> **What is required**
Retype every line from the top of the entries down to the one with "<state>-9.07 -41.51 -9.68", both included, and skip the pictures.
Records provided Block Start
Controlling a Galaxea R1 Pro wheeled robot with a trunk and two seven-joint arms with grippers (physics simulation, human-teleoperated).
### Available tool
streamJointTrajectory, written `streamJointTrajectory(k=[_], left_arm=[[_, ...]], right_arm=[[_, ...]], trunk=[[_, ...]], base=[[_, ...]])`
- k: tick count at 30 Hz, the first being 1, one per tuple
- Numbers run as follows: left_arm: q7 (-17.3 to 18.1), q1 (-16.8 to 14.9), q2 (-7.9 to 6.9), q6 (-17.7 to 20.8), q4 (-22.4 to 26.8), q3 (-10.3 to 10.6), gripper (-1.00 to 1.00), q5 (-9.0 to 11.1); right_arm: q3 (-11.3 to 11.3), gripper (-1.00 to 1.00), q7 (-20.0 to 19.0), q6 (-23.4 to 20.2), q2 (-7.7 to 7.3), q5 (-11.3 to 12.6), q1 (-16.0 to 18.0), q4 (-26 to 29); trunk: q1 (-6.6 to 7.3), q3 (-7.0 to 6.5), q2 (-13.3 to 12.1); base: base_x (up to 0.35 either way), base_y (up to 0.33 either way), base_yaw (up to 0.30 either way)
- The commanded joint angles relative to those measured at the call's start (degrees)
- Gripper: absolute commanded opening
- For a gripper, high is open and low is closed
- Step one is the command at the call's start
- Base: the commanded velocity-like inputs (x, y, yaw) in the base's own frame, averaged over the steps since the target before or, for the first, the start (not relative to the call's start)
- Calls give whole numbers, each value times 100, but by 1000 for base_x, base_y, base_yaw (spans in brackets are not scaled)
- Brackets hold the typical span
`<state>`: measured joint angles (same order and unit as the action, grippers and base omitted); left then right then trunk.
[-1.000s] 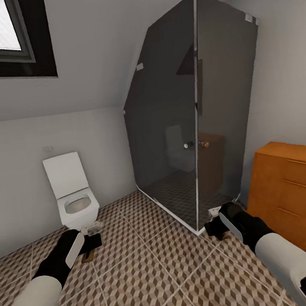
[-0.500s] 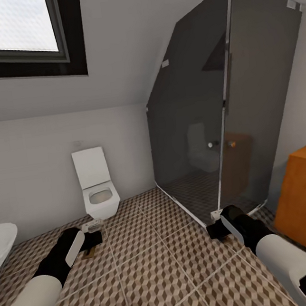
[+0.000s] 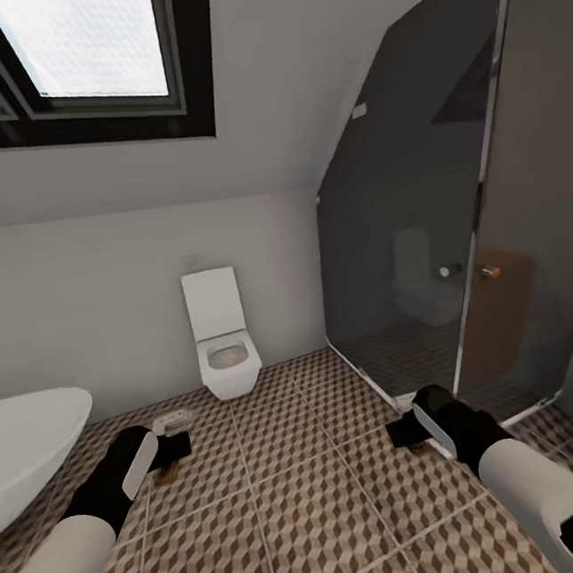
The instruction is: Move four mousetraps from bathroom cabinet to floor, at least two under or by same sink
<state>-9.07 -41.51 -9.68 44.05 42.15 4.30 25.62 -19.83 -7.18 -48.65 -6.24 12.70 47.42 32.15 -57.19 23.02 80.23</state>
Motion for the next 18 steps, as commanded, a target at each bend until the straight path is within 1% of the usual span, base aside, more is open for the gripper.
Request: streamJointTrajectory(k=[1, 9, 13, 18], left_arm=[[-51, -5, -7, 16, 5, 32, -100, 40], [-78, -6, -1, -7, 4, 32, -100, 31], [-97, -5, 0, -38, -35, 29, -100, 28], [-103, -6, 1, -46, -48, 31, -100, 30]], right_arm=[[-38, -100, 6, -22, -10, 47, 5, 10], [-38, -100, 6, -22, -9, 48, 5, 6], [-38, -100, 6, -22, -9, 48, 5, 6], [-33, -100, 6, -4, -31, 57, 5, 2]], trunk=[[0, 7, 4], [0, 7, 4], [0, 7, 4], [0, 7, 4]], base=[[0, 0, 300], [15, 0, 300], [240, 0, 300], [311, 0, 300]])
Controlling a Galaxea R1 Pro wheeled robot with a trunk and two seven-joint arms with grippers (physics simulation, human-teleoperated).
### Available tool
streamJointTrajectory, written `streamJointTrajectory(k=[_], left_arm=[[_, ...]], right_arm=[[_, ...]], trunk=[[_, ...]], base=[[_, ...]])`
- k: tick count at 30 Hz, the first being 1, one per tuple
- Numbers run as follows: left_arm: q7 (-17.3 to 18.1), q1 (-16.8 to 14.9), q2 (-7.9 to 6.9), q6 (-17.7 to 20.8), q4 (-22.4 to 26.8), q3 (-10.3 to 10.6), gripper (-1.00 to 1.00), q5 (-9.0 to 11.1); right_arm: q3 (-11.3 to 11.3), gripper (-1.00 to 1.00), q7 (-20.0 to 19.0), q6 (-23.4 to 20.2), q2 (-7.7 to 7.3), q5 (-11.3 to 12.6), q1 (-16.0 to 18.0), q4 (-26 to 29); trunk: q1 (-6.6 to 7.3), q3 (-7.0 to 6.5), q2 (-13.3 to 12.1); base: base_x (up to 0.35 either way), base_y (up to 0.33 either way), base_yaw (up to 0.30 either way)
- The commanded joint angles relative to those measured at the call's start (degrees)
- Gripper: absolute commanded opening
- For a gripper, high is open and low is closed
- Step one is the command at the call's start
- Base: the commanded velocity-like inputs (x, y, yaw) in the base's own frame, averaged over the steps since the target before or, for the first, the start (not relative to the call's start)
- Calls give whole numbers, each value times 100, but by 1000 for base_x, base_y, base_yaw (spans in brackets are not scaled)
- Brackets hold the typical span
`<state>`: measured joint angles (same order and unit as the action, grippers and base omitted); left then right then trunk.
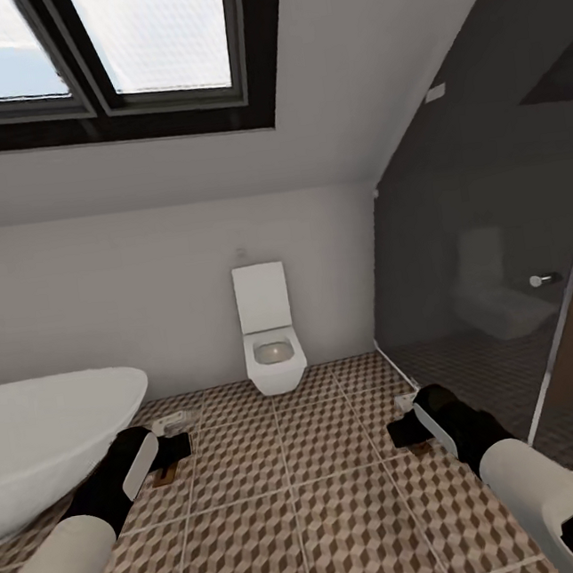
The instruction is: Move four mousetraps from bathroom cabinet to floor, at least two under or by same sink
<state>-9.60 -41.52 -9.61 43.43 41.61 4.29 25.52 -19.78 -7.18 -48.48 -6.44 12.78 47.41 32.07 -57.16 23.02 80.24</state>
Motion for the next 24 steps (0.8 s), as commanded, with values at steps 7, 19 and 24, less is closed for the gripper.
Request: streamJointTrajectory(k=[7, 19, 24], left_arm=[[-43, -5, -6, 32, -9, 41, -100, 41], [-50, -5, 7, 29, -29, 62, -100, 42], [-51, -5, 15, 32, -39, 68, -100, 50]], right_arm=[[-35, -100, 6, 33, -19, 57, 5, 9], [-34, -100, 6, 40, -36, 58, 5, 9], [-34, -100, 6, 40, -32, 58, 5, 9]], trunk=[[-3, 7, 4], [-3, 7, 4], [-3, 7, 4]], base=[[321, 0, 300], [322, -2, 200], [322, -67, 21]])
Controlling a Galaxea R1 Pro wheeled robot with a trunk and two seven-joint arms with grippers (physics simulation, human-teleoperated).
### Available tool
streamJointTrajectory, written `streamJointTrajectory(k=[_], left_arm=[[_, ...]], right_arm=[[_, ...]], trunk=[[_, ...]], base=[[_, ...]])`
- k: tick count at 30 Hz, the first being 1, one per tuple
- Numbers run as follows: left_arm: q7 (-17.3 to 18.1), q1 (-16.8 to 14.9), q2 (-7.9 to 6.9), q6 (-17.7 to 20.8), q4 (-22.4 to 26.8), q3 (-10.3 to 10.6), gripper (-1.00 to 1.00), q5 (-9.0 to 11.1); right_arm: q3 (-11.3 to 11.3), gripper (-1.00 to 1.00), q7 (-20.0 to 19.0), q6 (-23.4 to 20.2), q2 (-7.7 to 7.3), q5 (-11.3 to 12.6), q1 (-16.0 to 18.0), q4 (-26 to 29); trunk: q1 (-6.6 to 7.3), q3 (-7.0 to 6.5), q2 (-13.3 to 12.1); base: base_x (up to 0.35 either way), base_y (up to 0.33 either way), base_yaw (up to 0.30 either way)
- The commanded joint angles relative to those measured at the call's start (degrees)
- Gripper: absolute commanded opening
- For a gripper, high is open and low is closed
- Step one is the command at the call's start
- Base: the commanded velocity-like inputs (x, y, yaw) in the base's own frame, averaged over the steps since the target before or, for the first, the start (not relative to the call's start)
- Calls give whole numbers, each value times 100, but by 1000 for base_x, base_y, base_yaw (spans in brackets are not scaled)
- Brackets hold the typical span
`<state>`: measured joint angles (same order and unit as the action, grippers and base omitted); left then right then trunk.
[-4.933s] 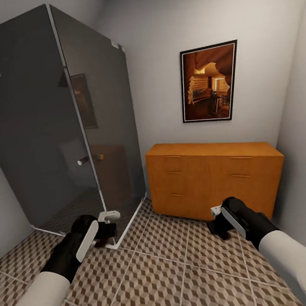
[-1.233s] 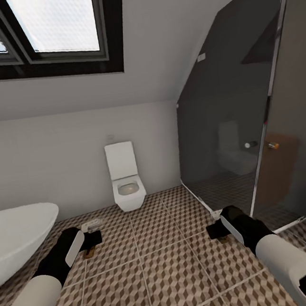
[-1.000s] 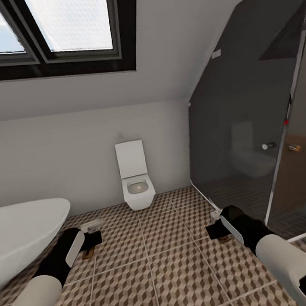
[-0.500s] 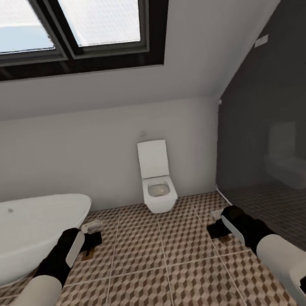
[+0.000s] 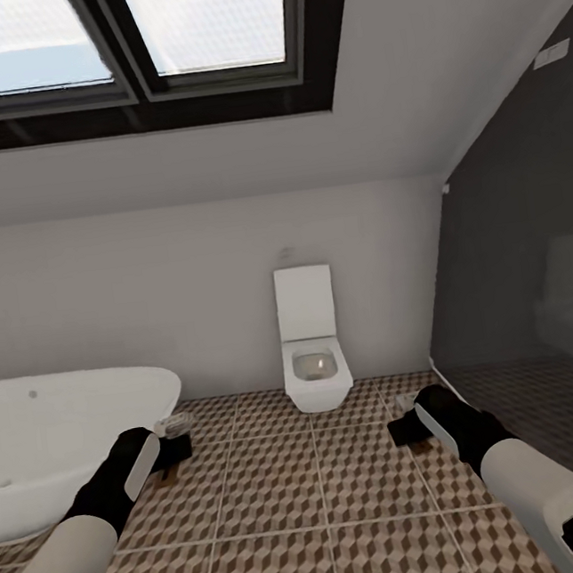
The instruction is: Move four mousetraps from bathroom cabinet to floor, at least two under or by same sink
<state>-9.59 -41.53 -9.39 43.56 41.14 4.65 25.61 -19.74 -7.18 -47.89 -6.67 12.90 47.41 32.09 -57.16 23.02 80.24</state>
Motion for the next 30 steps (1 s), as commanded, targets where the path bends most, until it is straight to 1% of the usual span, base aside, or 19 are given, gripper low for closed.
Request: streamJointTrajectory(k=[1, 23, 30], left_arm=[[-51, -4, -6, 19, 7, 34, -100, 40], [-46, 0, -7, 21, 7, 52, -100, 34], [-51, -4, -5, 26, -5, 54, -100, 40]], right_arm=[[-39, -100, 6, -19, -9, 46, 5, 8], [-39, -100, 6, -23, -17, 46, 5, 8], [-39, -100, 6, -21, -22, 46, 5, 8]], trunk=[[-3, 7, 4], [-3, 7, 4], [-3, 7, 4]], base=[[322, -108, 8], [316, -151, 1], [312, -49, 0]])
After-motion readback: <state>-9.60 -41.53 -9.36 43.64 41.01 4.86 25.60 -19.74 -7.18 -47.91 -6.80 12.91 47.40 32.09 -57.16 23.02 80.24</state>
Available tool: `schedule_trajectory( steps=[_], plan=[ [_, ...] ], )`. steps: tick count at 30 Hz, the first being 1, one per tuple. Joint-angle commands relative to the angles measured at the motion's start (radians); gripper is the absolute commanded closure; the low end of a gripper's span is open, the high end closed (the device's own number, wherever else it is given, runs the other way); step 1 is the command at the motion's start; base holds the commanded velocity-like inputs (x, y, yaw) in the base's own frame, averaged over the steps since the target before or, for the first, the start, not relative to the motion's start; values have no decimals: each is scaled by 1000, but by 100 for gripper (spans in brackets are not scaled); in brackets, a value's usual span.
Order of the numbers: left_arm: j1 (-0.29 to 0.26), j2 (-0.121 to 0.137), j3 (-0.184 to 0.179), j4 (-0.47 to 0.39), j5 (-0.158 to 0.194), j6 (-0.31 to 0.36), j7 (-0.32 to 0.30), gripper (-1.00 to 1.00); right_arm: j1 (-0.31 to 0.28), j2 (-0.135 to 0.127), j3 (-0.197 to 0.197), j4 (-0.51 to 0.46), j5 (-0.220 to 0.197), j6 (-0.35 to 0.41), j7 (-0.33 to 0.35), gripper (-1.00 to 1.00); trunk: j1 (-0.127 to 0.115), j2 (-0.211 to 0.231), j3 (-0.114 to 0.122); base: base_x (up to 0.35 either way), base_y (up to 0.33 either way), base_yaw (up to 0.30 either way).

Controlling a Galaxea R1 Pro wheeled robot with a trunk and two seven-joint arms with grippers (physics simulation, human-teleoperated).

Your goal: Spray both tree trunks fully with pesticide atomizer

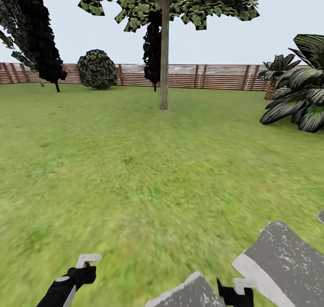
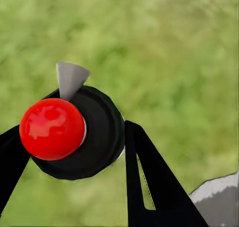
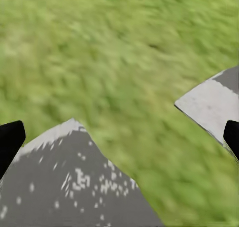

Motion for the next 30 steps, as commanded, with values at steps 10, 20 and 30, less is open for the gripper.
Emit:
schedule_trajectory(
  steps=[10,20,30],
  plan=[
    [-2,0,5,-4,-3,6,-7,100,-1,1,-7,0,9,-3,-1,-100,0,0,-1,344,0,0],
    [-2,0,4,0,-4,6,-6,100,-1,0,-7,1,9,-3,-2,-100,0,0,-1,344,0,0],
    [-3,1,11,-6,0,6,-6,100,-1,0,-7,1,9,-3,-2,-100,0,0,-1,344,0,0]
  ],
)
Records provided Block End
> **Answer to this exercise**
Controlling a Galaxea R1 Pro wheeled robot with a trunk and two seven-joint arms with grippers (physics simulation, human-teleoperated).
### Available tool
streamJointTrajectory, written `streamJointTrajectory(k=[_], left_arm=[[_, ...]], right_arm=[[_, ...]], trunk=[[_, ...]], base=[[_, ...]])`
- k: tick count at 30 Hz, the first being 1, one per tuple
- Numbers run as follows: left_arm: q7 (-17.3 to 18.1), q1 (-16.8 to 14.9), q2 (-7.9 to 6.9), q6 (-17.7 to 20.8), q4 (-22.4 to 26.8), q3 (-10.3 to 10.6), gripper (-1.00 to 1.00), q5 (-9.0 to 11.1); right_arm: q3 (-11.3 to 11.3), gripper (-1.00 to 1.00), q7 (-20.0 to 19.0), q6 (-23.4 to 20.2), q2 (-7.7 to 7.3), q5 (-11.3 to 12.6), q1 (-16.0 to 18.0), q4 (-26 to 29); trunk: q1 (-6.6 to 7.3), q3 (-7.0 to 6.5), q2 (-13.3 to 12.1); base: base_x (up to 0.35 either way), base_y (up to 0.33 either way), base_yaw (up to 0.30 either way)
- The commanded joint angles relative to those measured at the call's start (degrees)
- Gripper: absolute commanded opening
- For a gripper, high is open and low is closed
- Step one is the command at the call's start
- Base: the commanded velocity-like inputs (x, y, yaw) in the base's own frame, averaged over the steps since the target before or, for the first, the start (not relative to the call's start)
- Calls give whole numbers, each value times 100, but by 1000 for base_x, base_y, base_yaw (spans in brackets are not scaled)
- Brackets hold the typical span
`<state>`: measured joint angles (same order and unit as the action, grippers and base omitted); left then right then trunk.
[-1.000s] 
[-0.500s] 
[+0.000s] 
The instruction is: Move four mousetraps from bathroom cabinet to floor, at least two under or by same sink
<state>-9.07 -41.51 -9.68 44.05 42.15 4.30 25.62 -19.83 -7.18 -48.65 -6.24 12.70 47.42 32.15 -57.19 23.02 80.23</state>

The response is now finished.